-- EXTRACTED RECORDS follows --

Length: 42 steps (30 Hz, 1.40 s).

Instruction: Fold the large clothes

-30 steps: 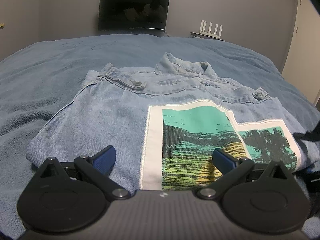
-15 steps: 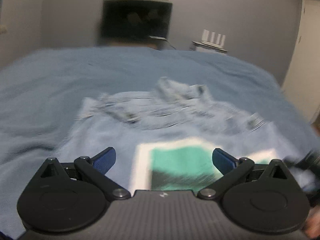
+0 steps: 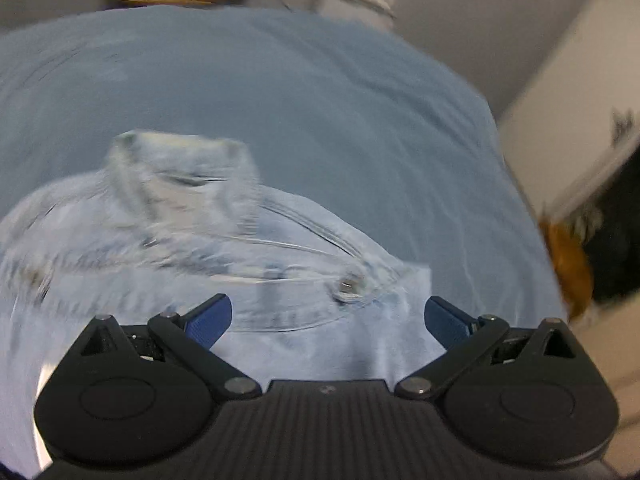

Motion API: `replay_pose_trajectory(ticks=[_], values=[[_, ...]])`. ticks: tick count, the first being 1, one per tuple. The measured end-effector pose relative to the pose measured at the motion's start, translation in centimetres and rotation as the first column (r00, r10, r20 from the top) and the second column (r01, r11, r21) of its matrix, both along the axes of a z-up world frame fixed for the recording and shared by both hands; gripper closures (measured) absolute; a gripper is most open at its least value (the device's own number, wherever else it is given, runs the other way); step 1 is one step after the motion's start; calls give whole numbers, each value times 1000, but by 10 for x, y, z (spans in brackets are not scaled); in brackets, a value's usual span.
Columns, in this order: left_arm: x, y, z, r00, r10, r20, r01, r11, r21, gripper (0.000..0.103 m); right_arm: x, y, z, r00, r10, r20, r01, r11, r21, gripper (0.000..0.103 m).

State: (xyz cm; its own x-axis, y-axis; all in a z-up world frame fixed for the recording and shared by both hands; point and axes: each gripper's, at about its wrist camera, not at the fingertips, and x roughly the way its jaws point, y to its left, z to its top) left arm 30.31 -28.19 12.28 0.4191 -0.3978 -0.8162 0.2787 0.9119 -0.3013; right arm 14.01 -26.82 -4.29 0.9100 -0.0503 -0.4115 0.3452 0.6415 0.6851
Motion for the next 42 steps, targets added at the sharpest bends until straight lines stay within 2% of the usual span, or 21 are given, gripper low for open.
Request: replay_pose_trajectory(ticks=[2, 5, 12, 14, 15, 17, 19, 20, 21, 22, 23, 24, 25, 28, 29, 31, 33, 35, 37, 41, 42], values=[[10, -34, 2, 994, -108, -33, 110, 989, 98, 0, -1, 0, 4, 1000, 17, 18, -16, 1000, -25, 60], [14, -81, 1, 967, -242, -78, 254, 940, 230, 0, 1, 6, 14, 997, 52, 58, -47, 995, -89, 62], [12, -158, -19, 922, -339, -186, 386, 837, 389, 0, 3, 23, 30, 978, 147, 150, -114, 972, -206, 63], [8, -177, -29, 911, -355, -208, 412, 783, 466, 2, 3, 24, 32, 974, 158, 161, -121, 969, -216, 63], [5, -185, -34, 904, -368, -218, 427, 746, 512, 3, 3, 24, 33, 973, 162, 166, -124, 968, -217, 63], [-3, -201, -44, 877, -419, -236, 469, 637, 611, 7, 0, 20, 31, 970, 168, 173, -129, 968, -214, 63], [-16, -214, -59, 839, -475, -264, 494, 465, 735, 16, -7, 18, 31, 969, 174, 178, -134, 967, -216, 63], [-21, -216, -66, 822, -500, -273, 490, 375, 787, 27, -9, 18, 31, 968, 177, 179, -136, 966, -218, 63], [-25, -215, -72, 810, -513, -284, 479, 299, 826, 36, -9, 18, 31, 967, 181, 182, -139, 965, -221, 63], [-26, -211, -75, 805, -518, -288, 466, 253, 848, 41, -15, 16, 32, 965, 187, 185, -144, 964, -226, 63], [-25, -205, -72, 809, -516, -280, 466, 273, 842, 57, -16, 17, 32, 962, 194, 190, -148, 962, -230, 63], [-22, -200, -66, 823, -502, -264, 463, 324, 825, 68, -16, 18, 33, 959, 204, 196, -156, 959, -237, 64], [-18, -190, -55, 839, -488, -240, 457, 395, 797, 72, -22, 18, 32, 956, 214, 201, -161, 955, -247, 65], [-13, -161, -25, 860, -479, -173, 441, 531, 723, 78, -37, 10, 31, 944, 245, 223, -180, 944, -275, 66], [-9, -144, -12, 877, -459, -142, 424, 601, 677, 80, -36, 11, 31, 937, 261, 231, -190, 939, -288, 67], [-3, -111, 11, 904, -419, -89, 387, 709, 589, 82, -41, 13, 35, 923, 301, 241, -217, 922, -320, 67], [-2, -73, 29, 925, -377, -36, 344, 798, 495, 83, -43, 18, 38, 905, 346, 247, -249, 902, -352, 67], [-1, -31, 43, 947, -320, 15, 286, 867, 408, 84, -43, 22, 41, 884, 395, 250, -289, 882, -371, 67], [-2, 8, 51, 965, -258, 53, 226, 914, 337, 85, -41, 31, 42, 861, 447, 242, -326, 851, -411, 67], [1, 89, 50, 988, -135, 77, 119, 976, 184, 86, -42, 59, 44, 821, 541, 183, -377, 754, -538, 65], [0, 106, 49, 990, -113, 79, 101, 985, 138, 86, -41, 70, 41, 820, 551, 157, -374, 722, -581, 57]])
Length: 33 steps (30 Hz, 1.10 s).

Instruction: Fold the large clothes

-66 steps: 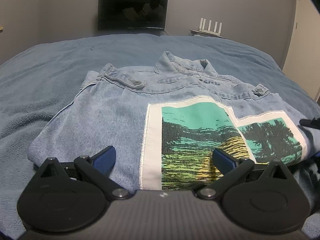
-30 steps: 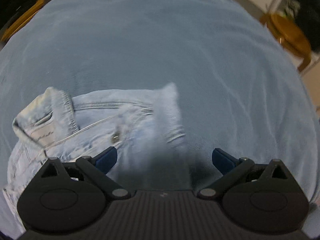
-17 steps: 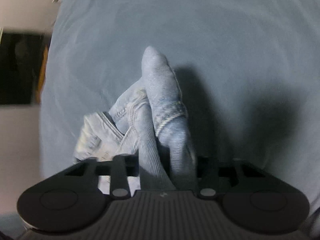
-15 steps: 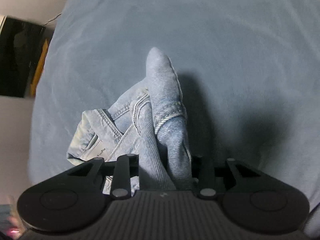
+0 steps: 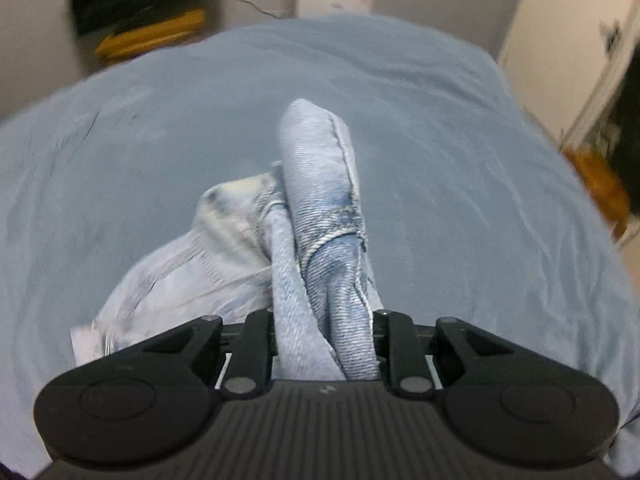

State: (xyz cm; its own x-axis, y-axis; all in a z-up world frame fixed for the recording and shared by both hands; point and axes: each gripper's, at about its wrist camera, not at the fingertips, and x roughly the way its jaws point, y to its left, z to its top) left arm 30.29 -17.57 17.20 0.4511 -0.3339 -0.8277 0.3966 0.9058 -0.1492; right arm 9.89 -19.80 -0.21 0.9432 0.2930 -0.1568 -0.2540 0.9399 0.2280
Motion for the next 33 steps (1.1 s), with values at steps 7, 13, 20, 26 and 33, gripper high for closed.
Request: replay_pose_trajectory(ticks=[7, 13, 20, 26, 33], values=[[-28, 135, -71, 985, 168, -32, -166, 894, -416, 86, 3, 63, -39, 997, 71, -11, -71, 938, -341, 38], [-62, 188, -119, 969, 237, -65, -225, 750, -621, 87, -4, 70, -50, 988, 142, -61, -154, 894, -420, 47], [-56, 211, -126, 978, 207, -15, -165, 730, -664, 89, -2, 91, -47, 989, 146, -32, -144, 871, -470, 55], [-57, 263, -151, 961, 259, -96, -246, 648, -721, 90, -5, 118, -35, 980, 198, -14, -180, 861, -476, 61], [-51, 277, -177, 962, 243, -121, -253, 640, -725, 88, -5, 130, -46, 970, 232, -78, -239, 825, -513, 63]])
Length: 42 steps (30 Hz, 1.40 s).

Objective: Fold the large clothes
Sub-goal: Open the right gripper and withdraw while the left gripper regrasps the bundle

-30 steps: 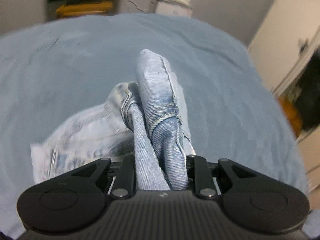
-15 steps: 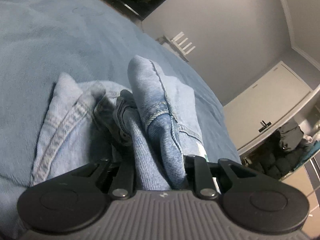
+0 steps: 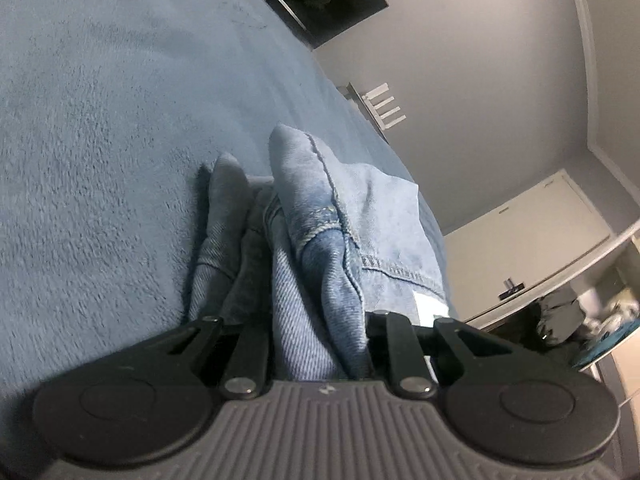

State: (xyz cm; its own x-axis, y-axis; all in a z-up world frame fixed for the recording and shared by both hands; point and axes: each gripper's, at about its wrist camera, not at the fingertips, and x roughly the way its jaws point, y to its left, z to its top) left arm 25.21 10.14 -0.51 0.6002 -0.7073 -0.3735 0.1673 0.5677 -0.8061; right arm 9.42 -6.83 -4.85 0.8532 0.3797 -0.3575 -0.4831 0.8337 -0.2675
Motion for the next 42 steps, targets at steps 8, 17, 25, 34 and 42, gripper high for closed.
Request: replay_pose_trajectory(ticks=[8, 17, 25, 34, 42], values=[[-29, 28, 25, 993, 113, -33, -109, 987, 120, 61, -5, -5, 0, 999, 20, -27, -20, 1000, -20, 62], [-119, -4, 102, 974, 190, 126, -220, 932, 289, 53, -12, -30, 27, 992, 45, -119, -33, 994, 100, 51], [-143, -38, 123, 961, 157, 229, -227, 920, 321, 53, -57, -118, 67, 990, 47, -132, 0, 943, 332, 30], [-134, -64, 120, 960, 50, 277, -154, 918, 364, 53, -3, -195, 54, 880, -315, -355, 459, 757, 465, 48], [-110, -38, 79, 998, 26, 63, -51, 904, 425, 75, 36, -214, 16, 831, -198, -519, 512, 638, 576, 59]])
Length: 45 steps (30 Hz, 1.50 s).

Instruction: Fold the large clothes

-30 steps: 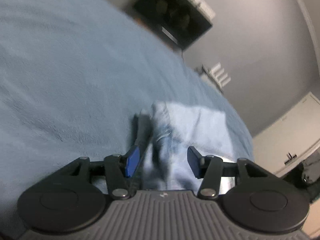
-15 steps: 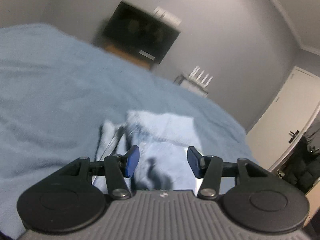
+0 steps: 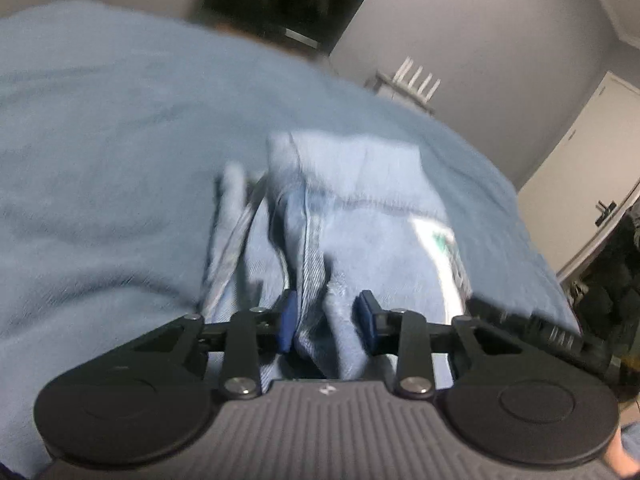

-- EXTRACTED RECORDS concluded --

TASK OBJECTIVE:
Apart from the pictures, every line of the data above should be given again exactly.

SOLUTION FOR THIS PROBLEM:
Length: 42 steps (30 Hz, 1.40 s).

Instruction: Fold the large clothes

-30 steps: 
-15 steps: 
+0 steps: 

Motion API: `replay_pose_trajectory(ticks=[_], values=[[_, ...]])`. ticks: tick count, the first being 1, one per tuple. The measured end-effector pose relative to the pose measured at the motion's start, translation in centimetres and rotation as the first column (r00, r10, r20 from the top) and the second column (r01, r11, r21) of its matrix, both along the axes of a z-up world frame fixed for the recording and shared by both hands; gripper closures (measured) absolute; a gripper is most open at its least value (the device's own number, wherever else it is given, runs the other way); step 1 is one step after the motion's start; calls give whole numbers, each value times 1000, but by 10 for x, y, z (spans in brackets are not scaled); in brackets, a value's usual span.
Columns, in this order: left_arm: x, y, z, r00, r10, r20, r01, r11, r21, gripper (0.000..0.103 m); right_arm: x, y, z, r00, r10, r20, r01, r11, r21, gripper (0.000..0.103 m).

State: (xyz cm; its own x-axis, y-axis; all in a z-up world frame fixed for the recording and shared by both hands; point and axes: each gripper's, at about its wrist camera, not at the fingertips, and x roughly the way its jaws point, y to its left, z to its top) left arm 30.31 -28.19 12.28 0.4191 -0.3978 -0.8162 0.2787 0.9119 -0.3013; right arm 14.01 -26.82 -4.29 0.9100 -0.0503 -0.4115 0.3452 0.6415 0.6851
Motion for the next 42 steps, targets added at the sharpest bends until straight lines stay within 2% of the usual span, or 21 are given, gripper low for open.
Request: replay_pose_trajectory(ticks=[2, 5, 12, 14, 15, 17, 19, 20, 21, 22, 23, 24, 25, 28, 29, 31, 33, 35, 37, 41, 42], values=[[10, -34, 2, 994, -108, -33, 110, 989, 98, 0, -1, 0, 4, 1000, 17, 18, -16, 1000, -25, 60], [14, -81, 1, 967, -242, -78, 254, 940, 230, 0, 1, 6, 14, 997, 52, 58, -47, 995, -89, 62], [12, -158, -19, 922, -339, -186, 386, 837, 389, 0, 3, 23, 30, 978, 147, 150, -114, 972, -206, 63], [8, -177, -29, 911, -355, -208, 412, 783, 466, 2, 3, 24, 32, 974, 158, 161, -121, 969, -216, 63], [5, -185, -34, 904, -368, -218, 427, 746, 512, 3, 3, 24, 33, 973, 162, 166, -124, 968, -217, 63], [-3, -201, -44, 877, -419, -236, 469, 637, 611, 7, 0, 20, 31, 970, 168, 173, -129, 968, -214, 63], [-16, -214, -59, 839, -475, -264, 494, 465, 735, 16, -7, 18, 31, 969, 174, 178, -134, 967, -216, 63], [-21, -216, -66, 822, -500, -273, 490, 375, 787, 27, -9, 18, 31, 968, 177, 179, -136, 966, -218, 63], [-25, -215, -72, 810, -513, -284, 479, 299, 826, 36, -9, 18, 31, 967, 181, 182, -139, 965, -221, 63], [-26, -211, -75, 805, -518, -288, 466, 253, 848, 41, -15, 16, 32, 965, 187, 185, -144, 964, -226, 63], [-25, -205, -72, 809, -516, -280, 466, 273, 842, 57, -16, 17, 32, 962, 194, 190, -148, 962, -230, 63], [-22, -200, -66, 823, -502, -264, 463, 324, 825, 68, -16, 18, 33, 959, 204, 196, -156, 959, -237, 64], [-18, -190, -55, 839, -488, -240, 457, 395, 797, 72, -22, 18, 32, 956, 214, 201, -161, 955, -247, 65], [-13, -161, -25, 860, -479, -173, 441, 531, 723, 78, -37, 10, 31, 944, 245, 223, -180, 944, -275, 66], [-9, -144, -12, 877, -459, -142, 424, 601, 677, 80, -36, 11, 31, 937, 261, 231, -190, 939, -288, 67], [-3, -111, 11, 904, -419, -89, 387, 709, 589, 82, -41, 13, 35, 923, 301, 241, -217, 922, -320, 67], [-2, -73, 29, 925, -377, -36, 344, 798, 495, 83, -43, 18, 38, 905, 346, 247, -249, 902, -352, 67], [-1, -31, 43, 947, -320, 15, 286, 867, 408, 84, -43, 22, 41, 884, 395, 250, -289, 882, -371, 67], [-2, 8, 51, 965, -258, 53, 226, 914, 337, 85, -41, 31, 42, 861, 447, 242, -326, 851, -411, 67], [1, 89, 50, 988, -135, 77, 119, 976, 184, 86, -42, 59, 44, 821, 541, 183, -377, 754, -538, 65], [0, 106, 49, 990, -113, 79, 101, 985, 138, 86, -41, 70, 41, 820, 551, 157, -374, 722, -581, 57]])
Length: 33 steps (30 Hz, 1.10 s).

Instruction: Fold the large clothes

-66 steps: 
-30 steps: 
-17 steps: 
-15 steps: 
+0 steps: 

State: (xyz cm; its own x-axis, y-axis; all in a z-up world frame fixed for the recording and shared by both hands; point and axes: each gripper's, at about its wrist camera, not at the fingertips, and x roughly the way its jaws point, y to its left, z to its top) left arm 30.29 -17.57 17.20 0.4511 -0.3339 -0.8277 0.3966 0.9058 -0.1492; right arm 9.89 -19.80 -0.21 0.9432 0.2930 -0.1568 -0.2540 0.9399 0.2280
Motion for the next 33 steps (1.1 s), with values at steps 7, 13, 20, 26 and 33, gripper high for closed.
Request: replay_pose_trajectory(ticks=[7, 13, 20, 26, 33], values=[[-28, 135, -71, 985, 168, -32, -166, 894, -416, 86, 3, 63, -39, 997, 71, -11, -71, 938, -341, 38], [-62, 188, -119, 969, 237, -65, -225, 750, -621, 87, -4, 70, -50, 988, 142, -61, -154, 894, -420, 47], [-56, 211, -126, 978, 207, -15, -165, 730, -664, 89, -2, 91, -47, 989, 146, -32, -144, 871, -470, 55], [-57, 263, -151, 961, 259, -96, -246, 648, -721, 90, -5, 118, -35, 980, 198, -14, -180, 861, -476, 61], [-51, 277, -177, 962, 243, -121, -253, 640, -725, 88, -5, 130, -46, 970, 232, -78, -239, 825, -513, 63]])
Length: 42 steps (30 Hz, 1.40 s).

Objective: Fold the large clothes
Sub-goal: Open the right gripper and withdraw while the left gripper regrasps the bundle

-30 steps: 
-15 steps: 
+0 steps: 

State: (xyz cm; its own x-axis, y-axis; all in a z-up world frame fixed for the recording and shared by both hands; point and axes: each gripper's, at about its wrist camera, not at the fingertips, and x roughly the way its jaws point, y to its left, z to its top) left arm 25.21 10.14 -0.51 0.6002 -0.7073 -0.3735 0.1673 0.5677 -0.8061; right arm 9.42 -6.83 -4.85 0.8532 0.3797 -0.3575 -0.4831 0.8337 -0.2675
Motion for the next 42 steps, targets at steps 8, 17, 25, 34 and 42, gripper high for closed.
Request: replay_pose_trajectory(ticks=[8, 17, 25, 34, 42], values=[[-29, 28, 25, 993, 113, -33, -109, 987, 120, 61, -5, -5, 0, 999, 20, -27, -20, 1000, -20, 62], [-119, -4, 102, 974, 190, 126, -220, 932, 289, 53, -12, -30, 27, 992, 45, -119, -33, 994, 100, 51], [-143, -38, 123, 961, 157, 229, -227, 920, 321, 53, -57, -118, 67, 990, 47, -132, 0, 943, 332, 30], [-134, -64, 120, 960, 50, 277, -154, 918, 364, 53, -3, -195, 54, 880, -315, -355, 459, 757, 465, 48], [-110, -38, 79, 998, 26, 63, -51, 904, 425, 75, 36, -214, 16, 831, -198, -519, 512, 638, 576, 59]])
Length: 45 steps (30 Hz, 1.50 s).

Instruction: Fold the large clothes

-30 steps: 
-15 steps: 
+0 steps: 

This exercise is now finished.